*** Begin section ***

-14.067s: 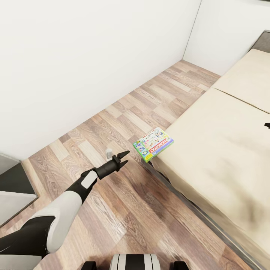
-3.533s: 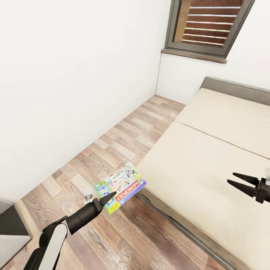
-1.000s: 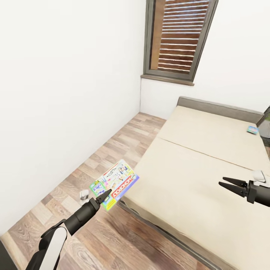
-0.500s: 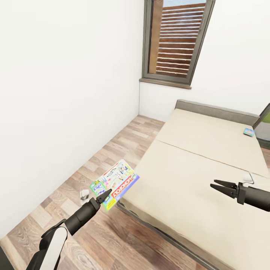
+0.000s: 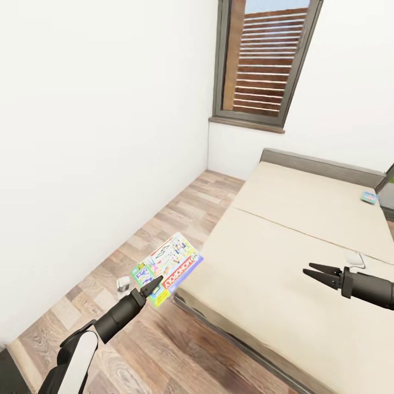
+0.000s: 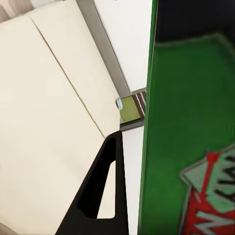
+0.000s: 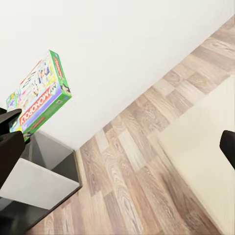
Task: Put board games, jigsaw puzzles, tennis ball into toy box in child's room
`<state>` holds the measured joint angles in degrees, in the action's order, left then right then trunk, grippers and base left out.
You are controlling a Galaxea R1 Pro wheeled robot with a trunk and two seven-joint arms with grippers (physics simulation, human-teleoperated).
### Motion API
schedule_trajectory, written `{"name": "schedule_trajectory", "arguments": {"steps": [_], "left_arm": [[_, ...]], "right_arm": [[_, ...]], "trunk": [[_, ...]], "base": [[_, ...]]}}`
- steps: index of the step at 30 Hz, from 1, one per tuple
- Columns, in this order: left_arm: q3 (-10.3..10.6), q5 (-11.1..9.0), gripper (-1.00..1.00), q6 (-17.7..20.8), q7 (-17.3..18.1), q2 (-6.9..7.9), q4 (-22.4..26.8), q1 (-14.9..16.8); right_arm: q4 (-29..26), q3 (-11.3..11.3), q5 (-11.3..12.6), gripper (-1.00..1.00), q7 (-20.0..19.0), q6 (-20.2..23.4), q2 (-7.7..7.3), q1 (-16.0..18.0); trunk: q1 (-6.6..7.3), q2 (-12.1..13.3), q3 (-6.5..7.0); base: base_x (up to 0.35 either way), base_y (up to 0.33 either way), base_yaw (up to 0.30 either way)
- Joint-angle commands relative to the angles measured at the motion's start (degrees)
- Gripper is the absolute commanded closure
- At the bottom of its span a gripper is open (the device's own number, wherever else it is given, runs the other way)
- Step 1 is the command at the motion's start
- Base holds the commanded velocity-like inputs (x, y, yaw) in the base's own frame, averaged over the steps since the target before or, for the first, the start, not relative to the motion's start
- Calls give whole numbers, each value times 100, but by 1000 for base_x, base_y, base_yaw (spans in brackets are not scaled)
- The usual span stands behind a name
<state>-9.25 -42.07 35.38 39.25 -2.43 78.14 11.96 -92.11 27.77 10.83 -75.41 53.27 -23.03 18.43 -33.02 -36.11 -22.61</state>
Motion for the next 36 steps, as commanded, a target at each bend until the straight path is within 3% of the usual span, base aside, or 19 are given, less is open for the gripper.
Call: {"name": "schedule_trajectory", "arguments": {"steps": [1,33,36], "left_arm": [[-9,-12,100,37,11,-5,0,6],[20,-22,100,41,16,-11,0,8],[27,-21,100,45,15,-13,0,13]], "right_arm": [[0,1,17,-100,-3,37,0,2],[0,-6,15,-100,9,38,-23,3],[0,-7,15,-100,9,36,-13,3]], "trunk": [[21,36,16],[724,1319,746],[724,1319,760]], "base": [[0,0,201],[0,0,248],[0,0,266]]}}
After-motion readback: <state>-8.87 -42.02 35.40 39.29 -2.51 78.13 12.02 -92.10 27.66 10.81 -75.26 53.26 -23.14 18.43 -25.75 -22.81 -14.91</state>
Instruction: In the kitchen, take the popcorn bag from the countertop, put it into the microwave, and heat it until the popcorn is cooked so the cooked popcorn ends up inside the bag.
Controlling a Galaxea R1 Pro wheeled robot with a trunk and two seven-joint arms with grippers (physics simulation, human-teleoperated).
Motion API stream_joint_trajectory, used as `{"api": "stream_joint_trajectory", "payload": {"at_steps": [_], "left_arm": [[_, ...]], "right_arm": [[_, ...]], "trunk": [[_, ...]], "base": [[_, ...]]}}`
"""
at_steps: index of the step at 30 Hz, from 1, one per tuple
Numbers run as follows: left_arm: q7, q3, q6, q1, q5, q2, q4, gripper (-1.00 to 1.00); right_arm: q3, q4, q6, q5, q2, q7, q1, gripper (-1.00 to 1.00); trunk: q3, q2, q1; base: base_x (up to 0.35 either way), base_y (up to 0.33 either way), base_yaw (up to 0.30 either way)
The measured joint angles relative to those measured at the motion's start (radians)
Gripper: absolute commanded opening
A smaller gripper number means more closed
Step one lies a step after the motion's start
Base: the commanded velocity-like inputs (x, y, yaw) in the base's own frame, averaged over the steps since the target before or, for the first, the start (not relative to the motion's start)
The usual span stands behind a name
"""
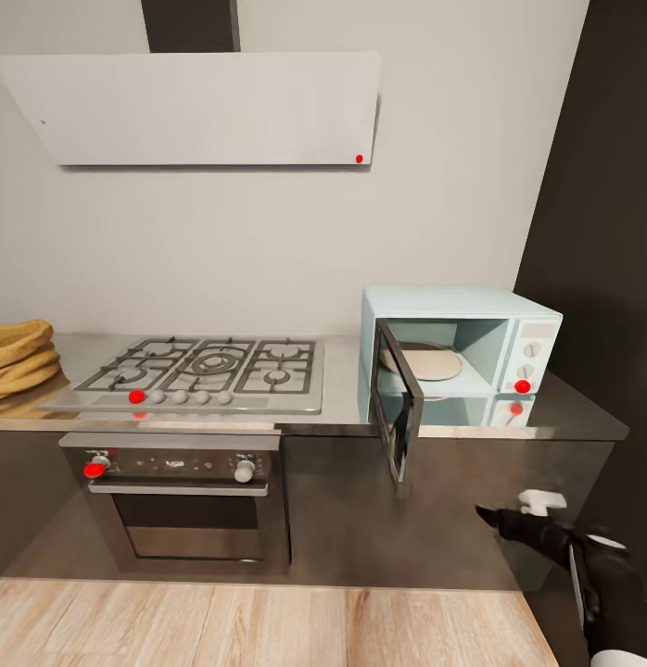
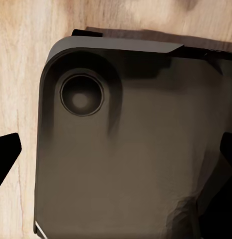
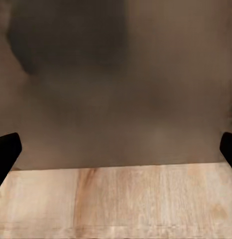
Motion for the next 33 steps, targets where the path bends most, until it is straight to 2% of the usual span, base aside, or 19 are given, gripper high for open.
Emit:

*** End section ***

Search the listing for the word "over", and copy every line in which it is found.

- Base holds the commanded velocity-like inputs (x, y, yaw) in the base's own frame, averaged over the steps since the target before or, for the first, the start, not relative to the motion's start
Base: the commanded velocity-like inputs (x, y, yaw) in the base's own frame, averaged over the steps since the target before or, for the first, the start (not relative to the motion's start)

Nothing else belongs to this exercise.